(Data entries)
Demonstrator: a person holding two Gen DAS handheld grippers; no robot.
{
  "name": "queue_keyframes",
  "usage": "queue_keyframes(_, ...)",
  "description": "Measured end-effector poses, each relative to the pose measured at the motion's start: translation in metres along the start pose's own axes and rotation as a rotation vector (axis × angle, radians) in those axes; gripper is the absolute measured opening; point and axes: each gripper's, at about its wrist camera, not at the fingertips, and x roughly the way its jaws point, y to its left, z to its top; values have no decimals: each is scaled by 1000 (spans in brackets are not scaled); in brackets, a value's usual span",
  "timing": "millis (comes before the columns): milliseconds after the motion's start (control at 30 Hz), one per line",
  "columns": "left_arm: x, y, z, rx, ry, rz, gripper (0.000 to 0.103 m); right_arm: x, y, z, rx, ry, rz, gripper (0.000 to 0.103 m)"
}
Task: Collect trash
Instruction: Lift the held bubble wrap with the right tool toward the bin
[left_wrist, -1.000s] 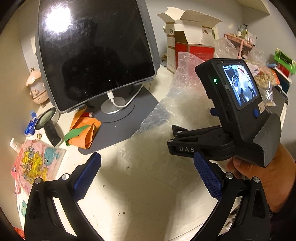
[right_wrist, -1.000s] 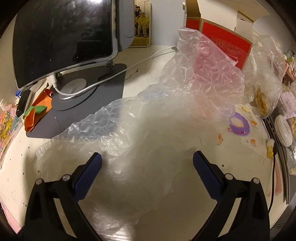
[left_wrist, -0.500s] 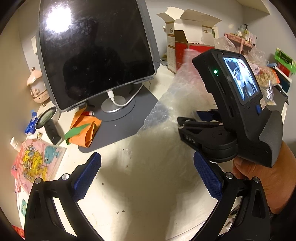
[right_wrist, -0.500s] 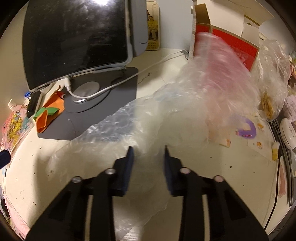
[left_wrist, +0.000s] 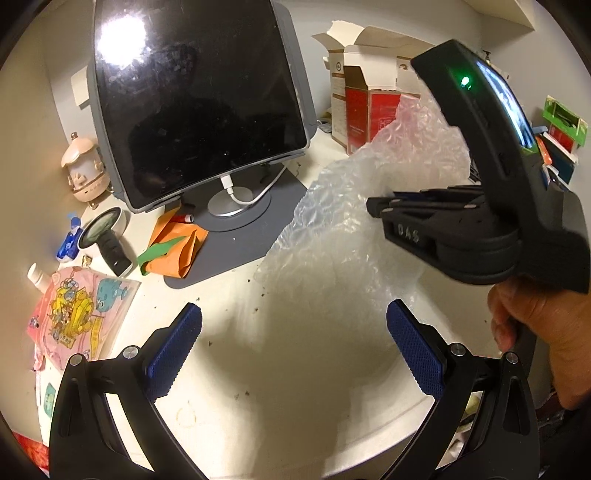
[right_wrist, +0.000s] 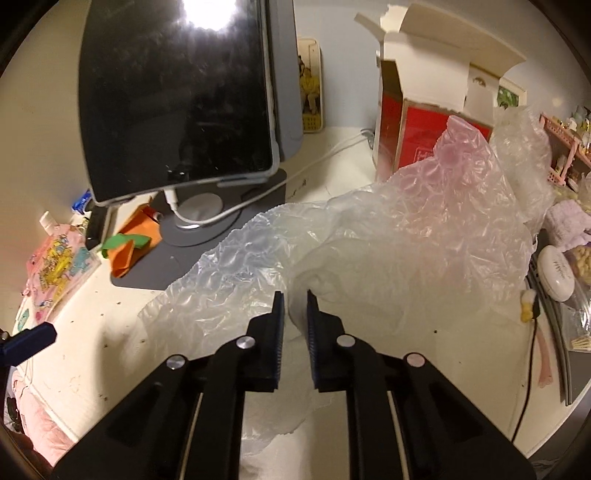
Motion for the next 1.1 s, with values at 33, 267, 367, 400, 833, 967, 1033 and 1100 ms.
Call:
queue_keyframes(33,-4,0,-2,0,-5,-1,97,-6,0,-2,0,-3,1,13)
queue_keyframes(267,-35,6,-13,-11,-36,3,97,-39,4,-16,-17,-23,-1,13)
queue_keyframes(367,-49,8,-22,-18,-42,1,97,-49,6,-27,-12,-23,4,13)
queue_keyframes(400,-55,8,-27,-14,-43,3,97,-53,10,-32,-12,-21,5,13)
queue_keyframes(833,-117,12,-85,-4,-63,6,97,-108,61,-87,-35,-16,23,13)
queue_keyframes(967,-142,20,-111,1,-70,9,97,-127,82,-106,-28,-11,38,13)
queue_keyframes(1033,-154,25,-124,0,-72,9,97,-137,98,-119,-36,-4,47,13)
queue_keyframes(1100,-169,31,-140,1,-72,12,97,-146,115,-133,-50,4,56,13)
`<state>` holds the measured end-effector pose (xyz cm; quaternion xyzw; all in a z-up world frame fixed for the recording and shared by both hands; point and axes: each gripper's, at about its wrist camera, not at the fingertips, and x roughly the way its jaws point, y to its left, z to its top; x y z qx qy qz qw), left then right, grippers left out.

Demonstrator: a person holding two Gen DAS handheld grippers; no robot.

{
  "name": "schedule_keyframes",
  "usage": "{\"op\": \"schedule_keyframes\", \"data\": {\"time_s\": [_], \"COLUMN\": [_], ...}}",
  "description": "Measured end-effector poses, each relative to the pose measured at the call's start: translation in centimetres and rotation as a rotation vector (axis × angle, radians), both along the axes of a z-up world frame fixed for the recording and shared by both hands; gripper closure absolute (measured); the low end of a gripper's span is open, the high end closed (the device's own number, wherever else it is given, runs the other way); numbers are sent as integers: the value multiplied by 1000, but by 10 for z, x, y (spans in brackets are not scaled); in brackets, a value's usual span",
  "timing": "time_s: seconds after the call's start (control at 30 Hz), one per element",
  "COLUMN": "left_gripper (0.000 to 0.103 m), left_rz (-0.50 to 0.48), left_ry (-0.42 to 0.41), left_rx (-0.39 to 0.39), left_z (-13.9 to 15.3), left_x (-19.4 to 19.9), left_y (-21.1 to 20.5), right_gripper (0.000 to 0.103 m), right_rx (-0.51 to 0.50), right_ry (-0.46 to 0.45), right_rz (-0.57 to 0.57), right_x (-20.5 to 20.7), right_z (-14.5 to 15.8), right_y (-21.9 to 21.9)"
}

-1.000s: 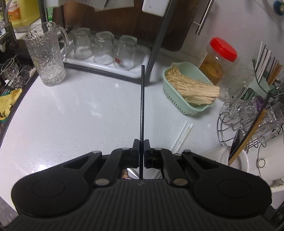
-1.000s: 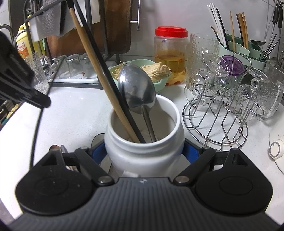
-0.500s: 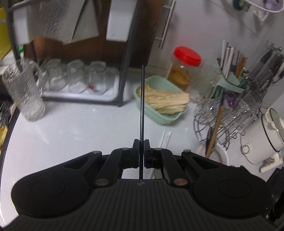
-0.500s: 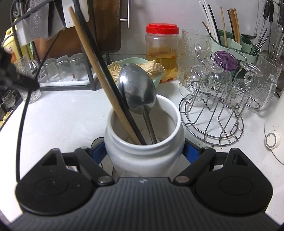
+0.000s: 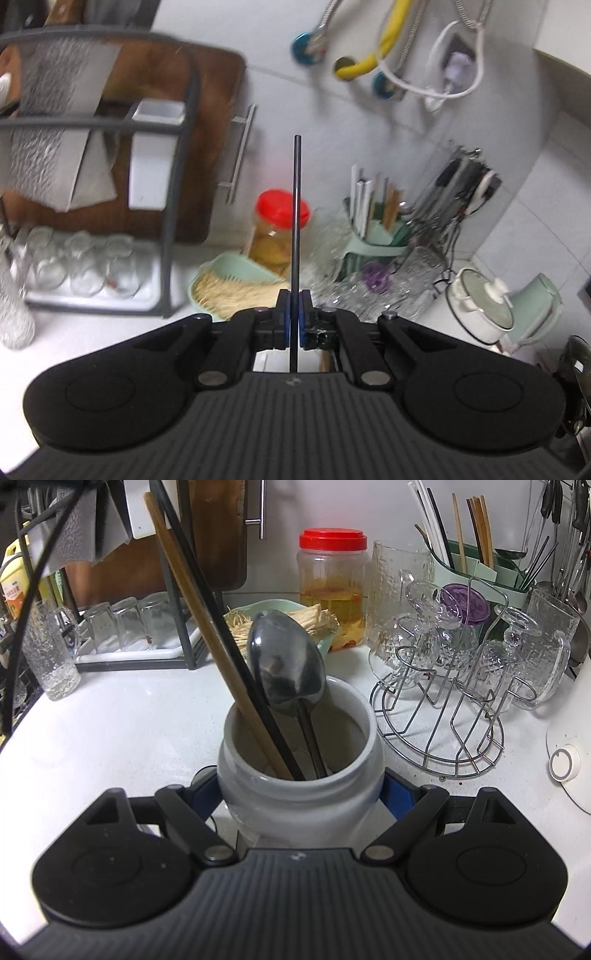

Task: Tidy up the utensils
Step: 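Lift the second black chopstick and carry it over the white mug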

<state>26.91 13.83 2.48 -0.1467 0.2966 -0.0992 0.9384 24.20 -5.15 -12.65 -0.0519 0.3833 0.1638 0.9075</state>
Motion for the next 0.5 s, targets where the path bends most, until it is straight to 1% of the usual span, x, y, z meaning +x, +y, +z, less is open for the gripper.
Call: {"op": "schedule_keyframes", "data": {"time_s": [0.13, 0.5], "left_gripper": [98, 98], "left_rz": [-28, -154], "left_ry": [-48, -115], "left_rx": [-23, 15], "left_z": [9, 18], "left_x": [-5, 14], "left_y": [-4, -38], "right_gripper": [12, 12], "right_rx": [1, 1], "right_ry": [3, -5], "right_rz": [-2, 30], "right_x": [0, -7], "right_z": [0, 0], "right_y": [0, 3]}}
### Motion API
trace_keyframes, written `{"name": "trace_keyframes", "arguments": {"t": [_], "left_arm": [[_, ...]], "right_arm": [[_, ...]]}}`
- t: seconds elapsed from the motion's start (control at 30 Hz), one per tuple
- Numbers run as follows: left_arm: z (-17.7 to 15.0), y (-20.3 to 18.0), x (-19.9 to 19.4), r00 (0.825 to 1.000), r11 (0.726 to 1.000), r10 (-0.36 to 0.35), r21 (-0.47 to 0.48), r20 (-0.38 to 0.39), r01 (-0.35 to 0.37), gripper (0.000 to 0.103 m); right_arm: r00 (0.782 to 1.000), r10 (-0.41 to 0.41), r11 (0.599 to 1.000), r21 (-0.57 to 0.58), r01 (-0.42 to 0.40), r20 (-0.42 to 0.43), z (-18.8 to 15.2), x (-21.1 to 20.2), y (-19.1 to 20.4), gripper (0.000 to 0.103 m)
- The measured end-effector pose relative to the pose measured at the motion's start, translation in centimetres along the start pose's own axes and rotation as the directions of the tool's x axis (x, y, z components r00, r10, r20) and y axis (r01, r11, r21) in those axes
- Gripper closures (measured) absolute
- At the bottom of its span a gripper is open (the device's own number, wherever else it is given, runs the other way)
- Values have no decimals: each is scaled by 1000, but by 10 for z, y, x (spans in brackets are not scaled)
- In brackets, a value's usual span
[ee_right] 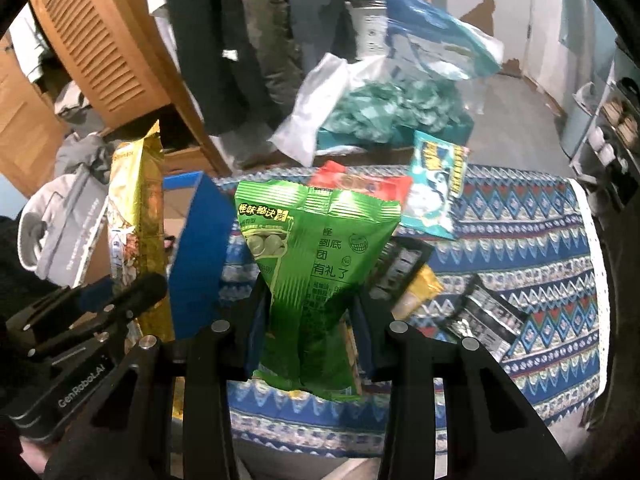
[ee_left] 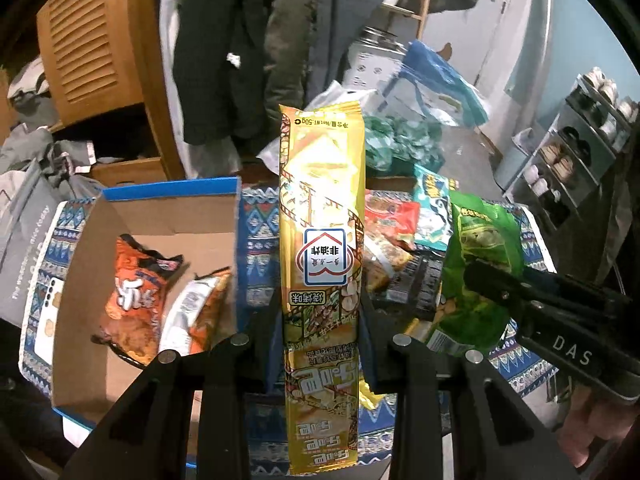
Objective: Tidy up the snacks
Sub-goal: 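Lift both bags over the cardboard box and open both tools to drop them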
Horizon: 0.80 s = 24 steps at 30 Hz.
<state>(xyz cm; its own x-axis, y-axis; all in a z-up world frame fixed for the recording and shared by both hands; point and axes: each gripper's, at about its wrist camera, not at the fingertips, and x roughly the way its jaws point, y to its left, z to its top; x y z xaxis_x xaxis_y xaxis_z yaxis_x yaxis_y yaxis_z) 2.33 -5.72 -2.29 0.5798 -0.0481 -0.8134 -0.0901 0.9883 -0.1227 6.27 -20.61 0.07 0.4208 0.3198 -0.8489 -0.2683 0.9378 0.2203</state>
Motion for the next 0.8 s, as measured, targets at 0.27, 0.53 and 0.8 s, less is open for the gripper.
{"name": "trace_keyframes", "arguments": {"t": [0.27,0.53,0.8], "left_arm": [[9,40,-18,999,998,31,-52,41,-29,71],[12,86,-22,996,991,75,-117,47,-69,71],[4,127,-20,991,981,127,-151,43,-119,71]], "right_arm": [[999,40,998,-44,-40,-4,15,10,40,67],[995,94,991,-92,-97,-36,25,29,91,67],[987,135,982,-121,-146,-92,28,55,140,67]]}}
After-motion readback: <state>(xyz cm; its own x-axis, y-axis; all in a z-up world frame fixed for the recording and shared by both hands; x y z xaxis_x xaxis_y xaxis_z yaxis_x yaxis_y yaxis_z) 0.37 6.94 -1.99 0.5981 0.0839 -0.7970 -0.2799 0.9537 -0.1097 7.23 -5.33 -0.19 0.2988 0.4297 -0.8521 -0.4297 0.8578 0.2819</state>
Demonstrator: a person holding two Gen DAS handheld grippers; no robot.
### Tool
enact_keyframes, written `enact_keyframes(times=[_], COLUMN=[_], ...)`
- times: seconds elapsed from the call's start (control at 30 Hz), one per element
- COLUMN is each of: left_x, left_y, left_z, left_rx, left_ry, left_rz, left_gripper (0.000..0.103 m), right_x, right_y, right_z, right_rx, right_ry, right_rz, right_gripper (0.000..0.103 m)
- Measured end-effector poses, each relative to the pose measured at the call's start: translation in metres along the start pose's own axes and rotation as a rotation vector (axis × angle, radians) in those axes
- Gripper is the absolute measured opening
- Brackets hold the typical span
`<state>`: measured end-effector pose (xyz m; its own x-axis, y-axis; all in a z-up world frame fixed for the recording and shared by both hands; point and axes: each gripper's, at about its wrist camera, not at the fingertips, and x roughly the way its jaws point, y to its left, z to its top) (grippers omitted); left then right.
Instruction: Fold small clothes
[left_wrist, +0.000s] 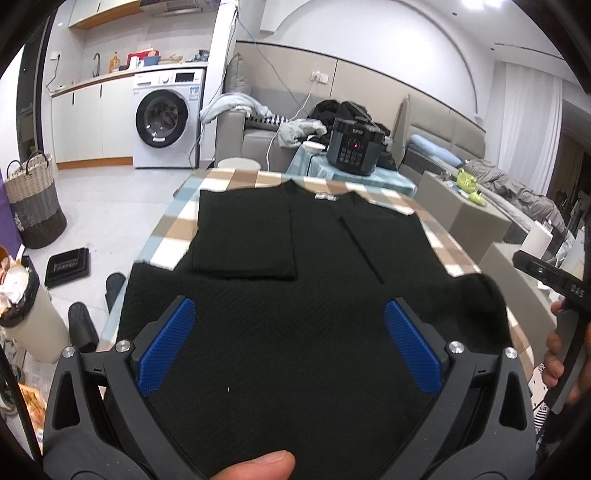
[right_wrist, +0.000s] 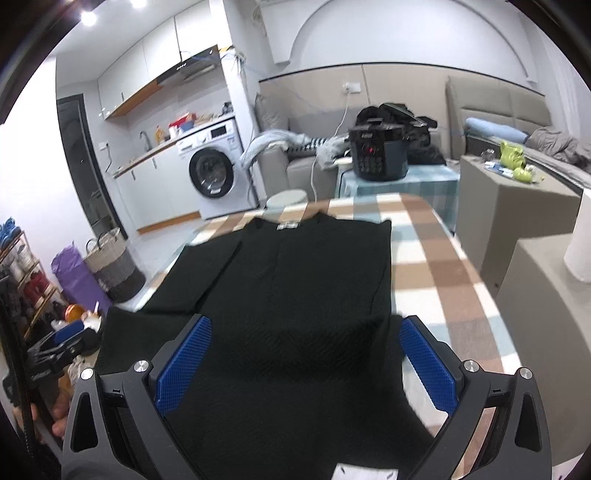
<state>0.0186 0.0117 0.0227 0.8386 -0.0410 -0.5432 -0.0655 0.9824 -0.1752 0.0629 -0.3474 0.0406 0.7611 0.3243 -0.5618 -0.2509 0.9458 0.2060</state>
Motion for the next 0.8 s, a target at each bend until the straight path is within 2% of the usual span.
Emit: enact_keyframes(times=[0.17,0.3,0.43,0.57,0.73,0.8], left_x=[0.001,0.006,0.016,0.036,0.056,0.064], left_y=[0.0,0.009,0.018,0.032,0.049,0.055], left_z=[0.02,0.029,0.032,0.03,0.035,0.036], left_rx=[0.012,-0.02,-0.033,-0.052,-0.081,-0.094], left_ry=[-0.004,-0.001,0.014,0.065,0.075,0.086], left_rz=[0.021,0.021,0.058,0.061,0.07,0.061], left_gripper=[0.102,0.102,0.102,0.102,0.102,0.097], right_x=[0.016,0.042,0.078,0.117,0.157,0.174], right_y=[0.014,0.03,0.035,0.034,0.039,0.039], right_z=[0.022,0.031,0.032,0.029,0.024,0.021], right_rx=[-0.016,-0.069,-0.064,-0.043,-0.088,-0.095], right_ry=[0.049,0.083,0.162,0.237,0.303,0.331], right_rz=[0.05,-0.021,-0.018,-0.039,-0.086,-0.096], right_gripper=[0.103,0.103,0.102,0.09,0.09,0.09])
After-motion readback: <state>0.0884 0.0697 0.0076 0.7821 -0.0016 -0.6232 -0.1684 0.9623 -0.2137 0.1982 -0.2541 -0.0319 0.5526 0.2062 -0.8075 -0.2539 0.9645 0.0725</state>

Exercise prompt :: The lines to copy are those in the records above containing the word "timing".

Problem solution ::
  "timing": "millis (comes before the columns): milliseconds after the motion's start (control at 30 Hz), one per line",
  "timing": "time_s: seconds after the call's start (control at 30 Hz), one per element",

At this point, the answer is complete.